Chesterfield Sports Stadium
- Location: Station Road, Brimington, Chesterfield, Derbyshire
- Coordinates: 53°15′20″N 1°24′52″W﻿ / ﻿53.25556°N 1.41444°W
- Opened: 1939
- Closed: 2000

= Chesterfield Sports Stadium =

Greyhound racing stadium in Derbyshire, England

Chesterfield Sports Stadium was a greyhound racing stadium in Station Road, Brimington, Chesterfield, Derbyshire.

==Origins==
The stadium began to take form in 1939, shortly before World War II. On 26 March 1939, Albert Mowbray (a farmer by trade) applied for a racing licence and construction of track for 2,000 spectators under the Betting and Lotteries Act 1934. The site chosen was a rural setting in Brimington north of Chesterfield near an old Brimington Colliery air shaft. Access to the stadium was from Station Road and then down the lane leading to Ryecroft Farm. Directly on the west side of the new track was the Chesterfield Canal.

==Opening==
The stadium also known as Wheeldon Mill opened during late 1939, despite initial refusals from the Chesterfield Town Council to allow the plans to go ahead. Racing was independent (not affiliated to the sports governing body the National Greyhound Racing Club). The hare system was an electric Sumner. The capacity was later listed as 8,000 spectators in late 1940s.

==History==
During the 1960s the track raced on Monday and Friday. The circuit was large with a circumference of 440 yards resulting in race distances of 285, 358, 453, 480, 510 and 700 yards. The hare system was an 'Inside Sumner' and races were both level break races (normal) and handicap races.

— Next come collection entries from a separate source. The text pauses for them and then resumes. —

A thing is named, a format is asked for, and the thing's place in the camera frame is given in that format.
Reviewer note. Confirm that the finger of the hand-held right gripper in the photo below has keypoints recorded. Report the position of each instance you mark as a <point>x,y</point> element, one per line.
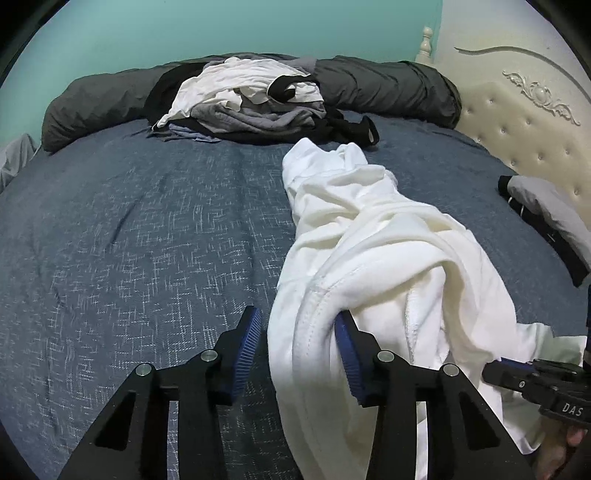
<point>508,376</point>

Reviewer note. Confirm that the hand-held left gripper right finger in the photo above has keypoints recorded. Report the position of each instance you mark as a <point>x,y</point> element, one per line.
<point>348,357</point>

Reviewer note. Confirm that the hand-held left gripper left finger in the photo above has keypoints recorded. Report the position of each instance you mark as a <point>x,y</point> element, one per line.
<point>244,350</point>

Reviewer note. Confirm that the white long-sleeve shirt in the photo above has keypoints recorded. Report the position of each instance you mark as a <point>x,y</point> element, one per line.
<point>369,240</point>

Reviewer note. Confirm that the pile of mixed clothes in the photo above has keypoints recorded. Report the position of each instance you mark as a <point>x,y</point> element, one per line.
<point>353,130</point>

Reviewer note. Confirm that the person's right hand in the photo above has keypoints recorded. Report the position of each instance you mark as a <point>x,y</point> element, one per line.
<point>575,438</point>

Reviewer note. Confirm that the blue patterned bedspread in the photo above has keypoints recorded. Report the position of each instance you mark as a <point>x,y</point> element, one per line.
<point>138,240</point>

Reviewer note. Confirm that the grey and black folded garment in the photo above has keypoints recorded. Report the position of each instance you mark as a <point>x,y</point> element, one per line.
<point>554,212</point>

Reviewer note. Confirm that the pale blue crumpled garment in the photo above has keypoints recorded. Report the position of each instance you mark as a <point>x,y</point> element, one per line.
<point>184,131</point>

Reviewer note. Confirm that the cream tufted headboard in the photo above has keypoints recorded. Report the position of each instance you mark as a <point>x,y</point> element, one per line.
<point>531,147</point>

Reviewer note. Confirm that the grey crumpled garment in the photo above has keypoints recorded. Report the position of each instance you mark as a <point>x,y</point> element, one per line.
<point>258,121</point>

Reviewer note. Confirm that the white crumpled garment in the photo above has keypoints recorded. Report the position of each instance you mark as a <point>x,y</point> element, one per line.
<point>207,87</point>

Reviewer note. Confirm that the dark grey rolled duvet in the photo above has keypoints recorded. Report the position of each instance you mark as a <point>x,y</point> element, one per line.
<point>92,110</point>

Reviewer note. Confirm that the light grey cloth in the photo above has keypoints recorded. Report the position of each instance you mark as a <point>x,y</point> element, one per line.
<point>16,159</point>

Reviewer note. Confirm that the cream bedpost finial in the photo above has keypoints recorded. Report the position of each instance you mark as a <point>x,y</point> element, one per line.
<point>425,46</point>

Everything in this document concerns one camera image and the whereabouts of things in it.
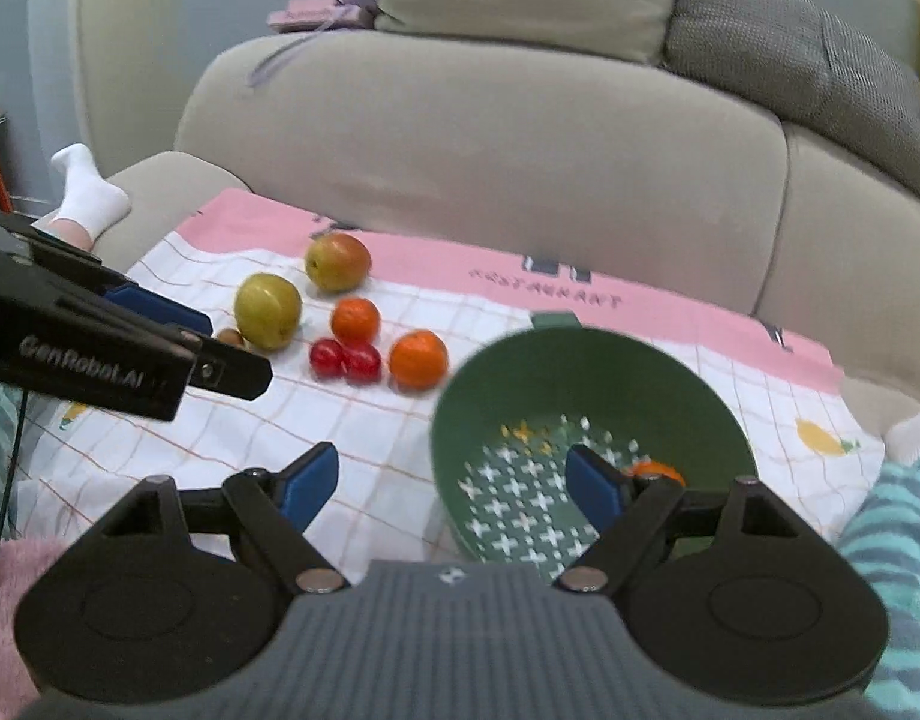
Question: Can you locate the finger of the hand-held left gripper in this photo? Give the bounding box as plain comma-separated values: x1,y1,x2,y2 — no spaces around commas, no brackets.
0,202,214,335
186,336,273,400

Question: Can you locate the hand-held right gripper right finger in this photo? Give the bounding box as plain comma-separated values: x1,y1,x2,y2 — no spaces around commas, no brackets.
554,446,821,592

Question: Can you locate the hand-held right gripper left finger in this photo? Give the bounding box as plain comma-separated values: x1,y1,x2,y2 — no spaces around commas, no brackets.
77,444,350,595

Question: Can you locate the green plastic colander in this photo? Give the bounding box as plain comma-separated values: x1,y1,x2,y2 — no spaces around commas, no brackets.
430,311,759,586

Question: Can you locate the small tangerine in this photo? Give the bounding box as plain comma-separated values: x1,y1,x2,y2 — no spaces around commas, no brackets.
331,297,381,346

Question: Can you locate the large tangerine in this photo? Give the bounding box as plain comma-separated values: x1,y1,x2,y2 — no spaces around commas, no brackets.
389,330,450,391

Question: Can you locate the pink white printed cloth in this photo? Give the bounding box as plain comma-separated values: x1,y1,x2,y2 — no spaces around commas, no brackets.
17,189,888,578

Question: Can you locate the person's left leg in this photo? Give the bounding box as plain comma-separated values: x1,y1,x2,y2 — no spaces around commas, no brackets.
0,144,131,541

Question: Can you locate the pink fluffy blanket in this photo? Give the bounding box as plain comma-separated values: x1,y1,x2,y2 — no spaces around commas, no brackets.
0,536,79,720

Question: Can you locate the beige sofa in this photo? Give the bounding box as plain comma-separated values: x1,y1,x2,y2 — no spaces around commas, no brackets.
70,0,920,451

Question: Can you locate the pink box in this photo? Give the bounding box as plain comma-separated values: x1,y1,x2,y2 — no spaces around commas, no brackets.
267,0,371,32

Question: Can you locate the grey checked cushion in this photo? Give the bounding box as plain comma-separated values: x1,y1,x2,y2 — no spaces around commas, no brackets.
664,0,920,200

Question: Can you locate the black cable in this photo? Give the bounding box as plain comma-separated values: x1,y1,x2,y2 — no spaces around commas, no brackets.
0,386,30,612

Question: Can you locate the lilac strap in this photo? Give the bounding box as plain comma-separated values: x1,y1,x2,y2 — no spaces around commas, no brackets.
248,0,386,87

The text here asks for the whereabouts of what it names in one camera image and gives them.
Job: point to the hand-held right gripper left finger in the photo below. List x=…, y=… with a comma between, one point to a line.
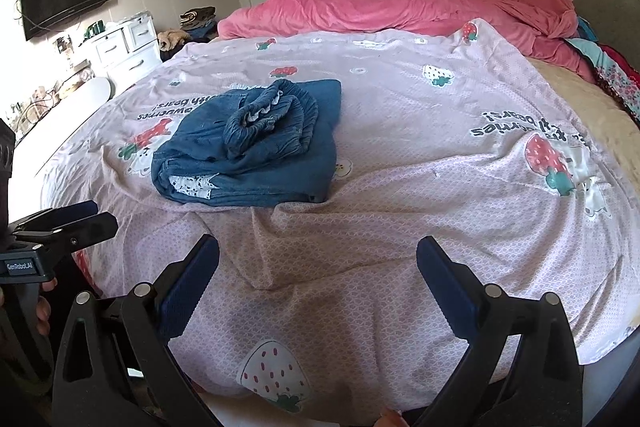
x=192, y=282

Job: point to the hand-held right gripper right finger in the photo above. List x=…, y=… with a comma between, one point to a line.
x=445, y=287

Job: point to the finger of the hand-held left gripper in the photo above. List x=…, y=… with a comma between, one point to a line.
x=75, y=210
x=85, y=231

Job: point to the blue denim pants white lace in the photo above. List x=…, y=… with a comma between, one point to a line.
x=280, y=157

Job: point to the person's left hand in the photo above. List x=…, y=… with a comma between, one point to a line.
x=44, y=317

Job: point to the white rounded desk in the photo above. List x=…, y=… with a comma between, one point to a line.
x=75, y=107

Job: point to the pink strawberry printed sheet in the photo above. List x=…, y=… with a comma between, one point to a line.
x=410, y=187

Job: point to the group of small bottles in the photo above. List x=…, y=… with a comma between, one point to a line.
x=50, y=94

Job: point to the white drawer cabinet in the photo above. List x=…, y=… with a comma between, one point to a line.
x=120, y=47

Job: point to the beige plush toy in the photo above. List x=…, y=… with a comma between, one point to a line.
x=172, y=39

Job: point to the pile of dark folded clothes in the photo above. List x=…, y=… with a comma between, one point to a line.
x=197, y=19

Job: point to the beige bed sheet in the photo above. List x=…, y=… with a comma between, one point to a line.
x=595, y=107

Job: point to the colourful floral clothes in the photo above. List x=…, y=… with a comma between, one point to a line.
x=615, y=67

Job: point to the pink duvet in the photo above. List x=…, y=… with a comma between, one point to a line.
x=380, y=9

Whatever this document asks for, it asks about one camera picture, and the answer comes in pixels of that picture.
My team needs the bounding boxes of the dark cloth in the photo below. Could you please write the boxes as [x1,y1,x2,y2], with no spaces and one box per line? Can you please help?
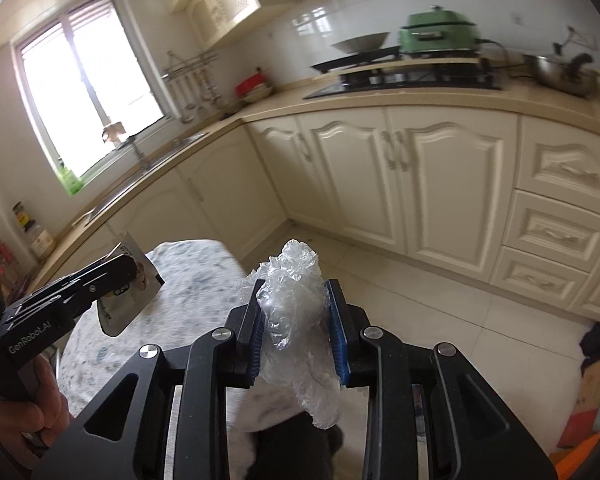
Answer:
[250,410,344,480]

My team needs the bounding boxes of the small brown object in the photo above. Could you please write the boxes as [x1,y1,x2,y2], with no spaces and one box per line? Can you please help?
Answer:
[102,122,126,148]

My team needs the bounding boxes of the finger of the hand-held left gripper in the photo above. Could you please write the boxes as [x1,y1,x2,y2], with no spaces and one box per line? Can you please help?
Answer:
[55,255,136,318]

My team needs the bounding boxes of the cream cabinet drawer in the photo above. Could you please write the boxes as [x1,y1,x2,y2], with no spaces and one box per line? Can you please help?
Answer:
[502,190,600,273]
[490,247,593,306]
[515,117,600,218]

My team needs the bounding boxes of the cream sink cabinet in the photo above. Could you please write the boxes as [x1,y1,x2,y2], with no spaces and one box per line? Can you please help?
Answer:
[40,125,288,281]

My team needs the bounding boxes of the cream wall cabinet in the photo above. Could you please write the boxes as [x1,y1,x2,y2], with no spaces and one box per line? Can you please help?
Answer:
[117,0,263,48]

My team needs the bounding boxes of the steel sink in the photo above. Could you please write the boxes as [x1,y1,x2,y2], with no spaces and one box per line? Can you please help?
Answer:
[87,132,211,223]

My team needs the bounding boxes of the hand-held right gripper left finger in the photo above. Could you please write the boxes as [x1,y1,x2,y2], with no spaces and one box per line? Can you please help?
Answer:
[32,280,266,480]

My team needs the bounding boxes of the orange box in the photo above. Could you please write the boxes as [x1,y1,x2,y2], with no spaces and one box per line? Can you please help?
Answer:
[550,410,600,466]

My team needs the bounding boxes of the green electric pot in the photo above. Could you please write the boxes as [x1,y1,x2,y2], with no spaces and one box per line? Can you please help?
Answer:
[399,6,483,56]

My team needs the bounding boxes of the person's left hand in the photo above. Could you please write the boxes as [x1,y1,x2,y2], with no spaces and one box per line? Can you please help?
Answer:
[0,352,72,463]

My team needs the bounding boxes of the cream cabinet door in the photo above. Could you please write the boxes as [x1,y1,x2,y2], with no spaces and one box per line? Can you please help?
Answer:
[296,110,406,256]
[245,115,313,226]
[385,106,521,271]

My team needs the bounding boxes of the metal wall utensil rack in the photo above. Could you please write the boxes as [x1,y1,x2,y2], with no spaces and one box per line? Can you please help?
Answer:
[161,50,221,123]

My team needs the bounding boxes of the black ladle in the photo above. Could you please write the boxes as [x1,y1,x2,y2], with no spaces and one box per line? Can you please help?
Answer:
[552,27,595,70]

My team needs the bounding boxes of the red container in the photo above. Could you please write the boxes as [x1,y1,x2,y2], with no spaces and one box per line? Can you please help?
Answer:
[236,74,275,103]

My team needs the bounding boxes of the black power cable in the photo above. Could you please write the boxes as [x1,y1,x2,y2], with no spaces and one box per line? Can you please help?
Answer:
[480,37,531,81]

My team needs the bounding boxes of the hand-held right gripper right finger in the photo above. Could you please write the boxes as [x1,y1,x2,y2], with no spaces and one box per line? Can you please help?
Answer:
[325,280,558,480]

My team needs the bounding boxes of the cardboard box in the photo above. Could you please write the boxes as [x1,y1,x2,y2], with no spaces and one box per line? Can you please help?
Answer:
[577,355,600,416]

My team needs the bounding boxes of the green bottle on windowsill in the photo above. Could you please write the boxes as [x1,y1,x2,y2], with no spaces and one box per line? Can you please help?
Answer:
[57,165,83,196]

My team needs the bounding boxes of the black cloth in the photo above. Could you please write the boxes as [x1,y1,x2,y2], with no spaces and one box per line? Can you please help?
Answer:
[580,322,600,373]

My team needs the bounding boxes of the window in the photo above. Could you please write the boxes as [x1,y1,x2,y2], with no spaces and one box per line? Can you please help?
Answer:
[12,0,166,196]

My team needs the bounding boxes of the black gas stove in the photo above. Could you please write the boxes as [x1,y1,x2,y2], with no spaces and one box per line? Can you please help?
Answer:
[304,46,511,101]

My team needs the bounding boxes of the clear plastic wrap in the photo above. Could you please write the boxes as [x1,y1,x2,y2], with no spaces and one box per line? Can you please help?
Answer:
[237,239,343,430]

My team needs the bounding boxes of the clear jar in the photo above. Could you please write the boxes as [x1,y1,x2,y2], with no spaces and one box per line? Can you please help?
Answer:
[30,225,56,261]

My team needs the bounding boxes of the steel bowl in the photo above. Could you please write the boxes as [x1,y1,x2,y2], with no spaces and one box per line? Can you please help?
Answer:
[522,52,600,98]

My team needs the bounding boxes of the metal wok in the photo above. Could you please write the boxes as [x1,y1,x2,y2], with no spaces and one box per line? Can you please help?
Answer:
[330,32,391,55]

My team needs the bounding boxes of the silver foil packet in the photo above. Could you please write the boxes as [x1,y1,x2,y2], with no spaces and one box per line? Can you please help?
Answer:
[97,232,163,338]

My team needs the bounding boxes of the blue printed tablecloth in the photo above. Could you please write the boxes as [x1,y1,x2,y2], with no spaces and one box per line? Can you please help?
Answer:
[57,240,261,480]

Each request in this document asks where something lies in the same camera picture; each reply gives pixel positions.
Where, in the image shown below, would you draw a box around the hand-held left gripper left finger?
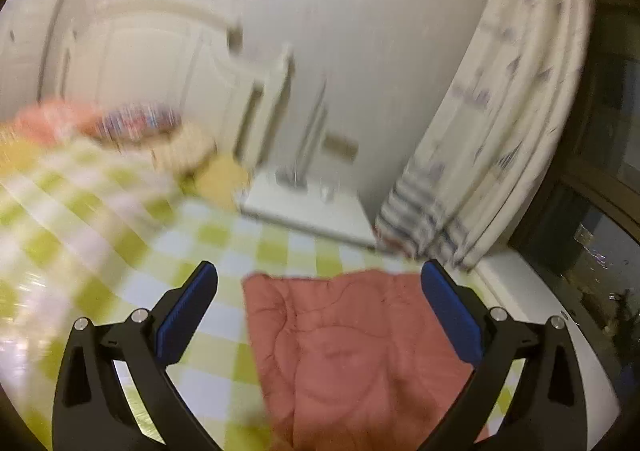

By 1985 the stadium was owned by Albert Ullyett and J Liles and facilities had improved with veterinary surgeon attendance, a totalisator, car parking for 400 vehicles, a new stand and refreshment bar. Race distances had changed to 100, 290, 358, 452, 500, 700 and 880 yards and annual competitions were run over the four distances used for grading racing. Race nights were Monday, Wednesday and Friday and whippet racing also took place occasionally including a whippet Derby in November.

==Decline and closure==
The stadium was subject of a redevelopment application by the local football team in May 1998 but following a petition the application was refused and stadium owner Joan Ullyett continued the racing. The track eventually closed in November 2000 and became in a state of disrepair. The site was demolished in 2018 and is now home to the Heritage Green housing estate.